== Task statement ==
Provide an exact copy of the data, excluding the images.

== Information supplied ==
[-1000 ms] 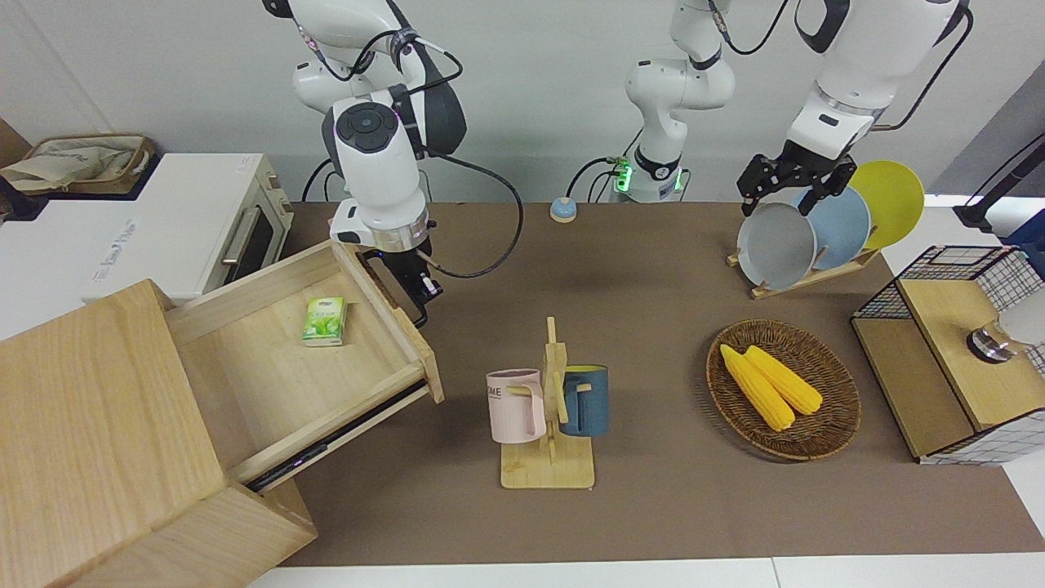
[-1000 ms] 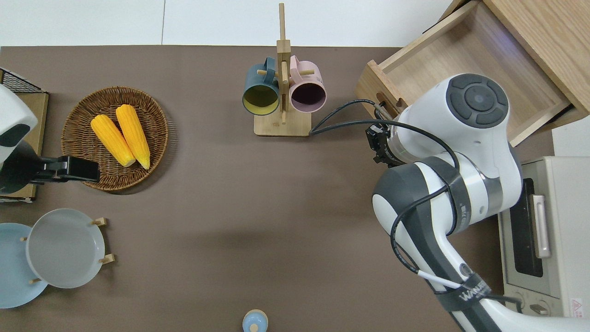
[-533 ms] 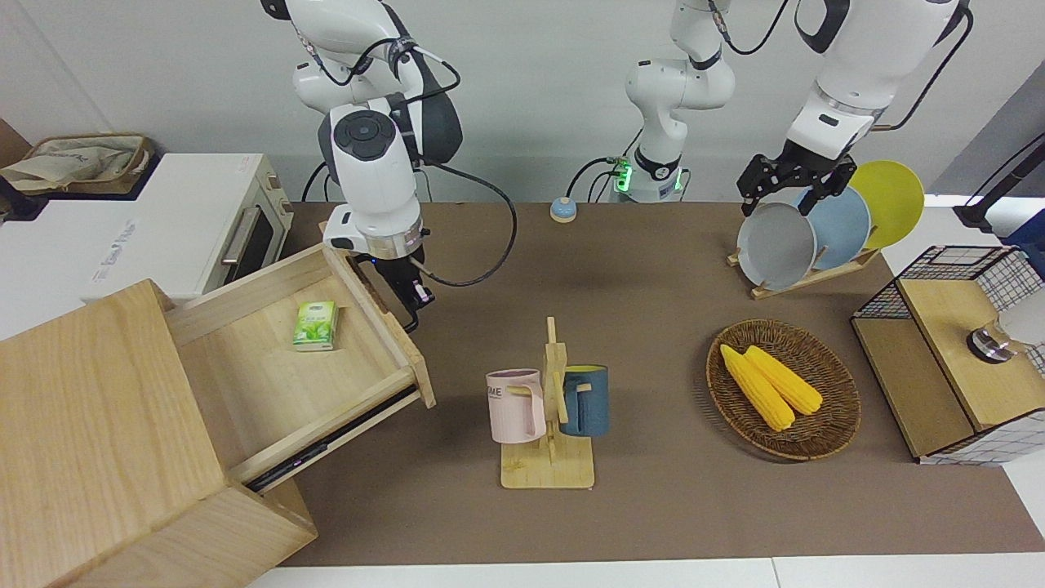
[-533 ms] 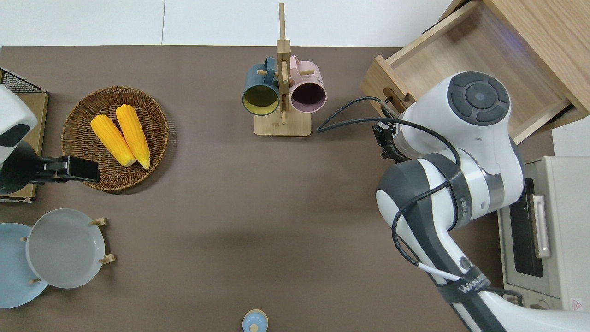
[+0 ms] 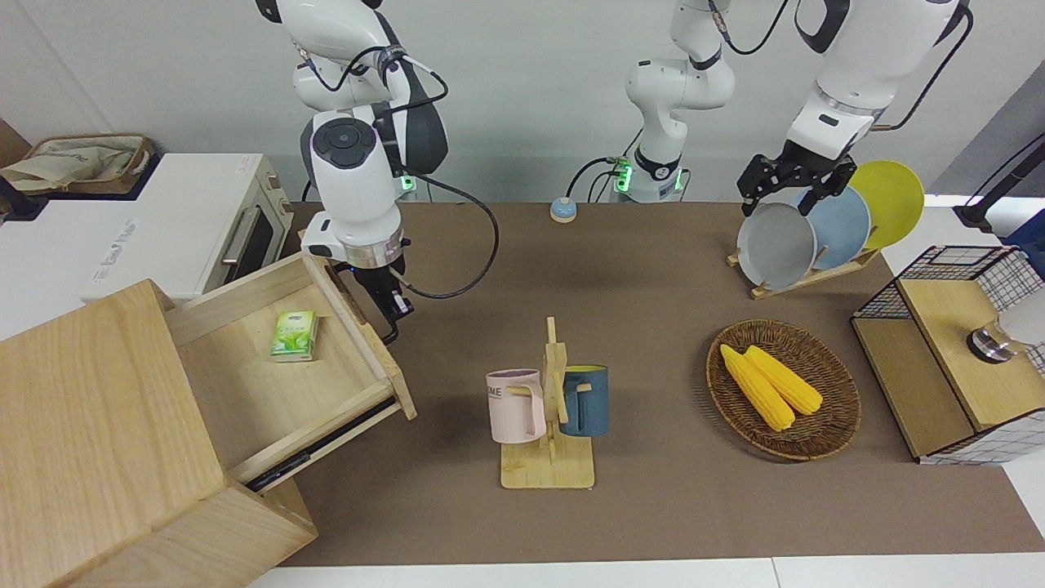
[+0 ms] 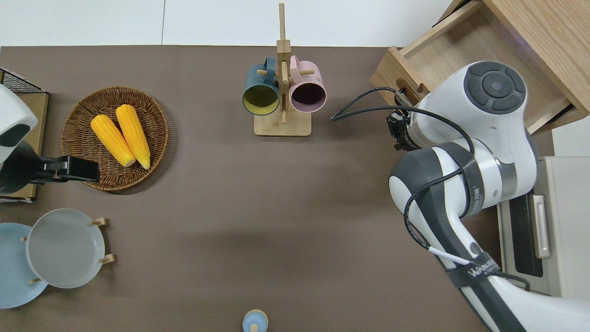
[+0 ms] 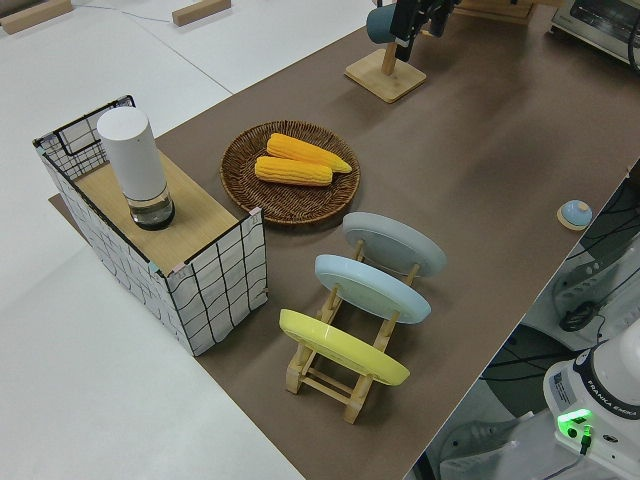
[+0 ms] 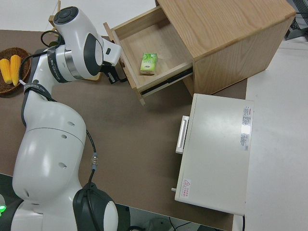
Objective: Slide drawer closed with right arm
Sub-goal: 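Push the drawer front away from the robot with the right gripper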
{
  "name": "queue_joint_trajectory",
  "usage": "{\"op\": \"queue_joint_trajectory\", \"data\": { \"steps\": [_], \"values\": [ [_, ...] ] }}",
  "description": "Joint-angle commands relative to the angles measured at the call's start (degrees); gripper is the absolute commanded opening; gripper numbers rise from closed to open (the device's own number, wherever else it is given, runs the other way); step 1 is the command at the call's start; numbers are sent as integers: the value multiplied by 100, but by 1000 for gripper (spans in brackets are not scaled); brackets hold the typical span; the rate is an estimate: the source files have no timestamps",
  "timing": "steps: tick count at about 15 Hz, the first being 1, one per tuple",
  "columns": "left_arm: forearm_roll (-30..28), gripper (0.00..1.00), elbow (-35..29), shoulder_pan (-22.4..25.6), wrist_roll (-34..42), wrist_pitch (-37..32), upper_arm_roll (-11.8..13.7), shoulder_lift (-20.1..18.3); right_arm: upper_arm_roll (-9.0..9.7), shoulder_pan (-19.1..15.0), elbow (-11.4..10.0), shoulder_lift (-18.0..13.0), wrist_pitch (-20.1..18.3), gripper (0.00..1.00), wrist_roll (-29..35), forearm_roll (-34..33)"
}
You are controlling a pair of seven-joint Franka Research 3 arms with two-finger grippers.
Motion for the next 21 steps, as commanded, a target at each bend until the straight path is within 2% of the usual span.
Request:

== Exercise output ==
[-1000 ms] 
[-1000 ms] 
[-533 ms] 
[-533 ms] 
[+0 ms] 
[+0 ms] 
[+0 ms] 
[+0 ms] 
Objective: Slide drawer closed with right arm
Sub-goal: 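Push the drawer front away from the robot with the right gripper
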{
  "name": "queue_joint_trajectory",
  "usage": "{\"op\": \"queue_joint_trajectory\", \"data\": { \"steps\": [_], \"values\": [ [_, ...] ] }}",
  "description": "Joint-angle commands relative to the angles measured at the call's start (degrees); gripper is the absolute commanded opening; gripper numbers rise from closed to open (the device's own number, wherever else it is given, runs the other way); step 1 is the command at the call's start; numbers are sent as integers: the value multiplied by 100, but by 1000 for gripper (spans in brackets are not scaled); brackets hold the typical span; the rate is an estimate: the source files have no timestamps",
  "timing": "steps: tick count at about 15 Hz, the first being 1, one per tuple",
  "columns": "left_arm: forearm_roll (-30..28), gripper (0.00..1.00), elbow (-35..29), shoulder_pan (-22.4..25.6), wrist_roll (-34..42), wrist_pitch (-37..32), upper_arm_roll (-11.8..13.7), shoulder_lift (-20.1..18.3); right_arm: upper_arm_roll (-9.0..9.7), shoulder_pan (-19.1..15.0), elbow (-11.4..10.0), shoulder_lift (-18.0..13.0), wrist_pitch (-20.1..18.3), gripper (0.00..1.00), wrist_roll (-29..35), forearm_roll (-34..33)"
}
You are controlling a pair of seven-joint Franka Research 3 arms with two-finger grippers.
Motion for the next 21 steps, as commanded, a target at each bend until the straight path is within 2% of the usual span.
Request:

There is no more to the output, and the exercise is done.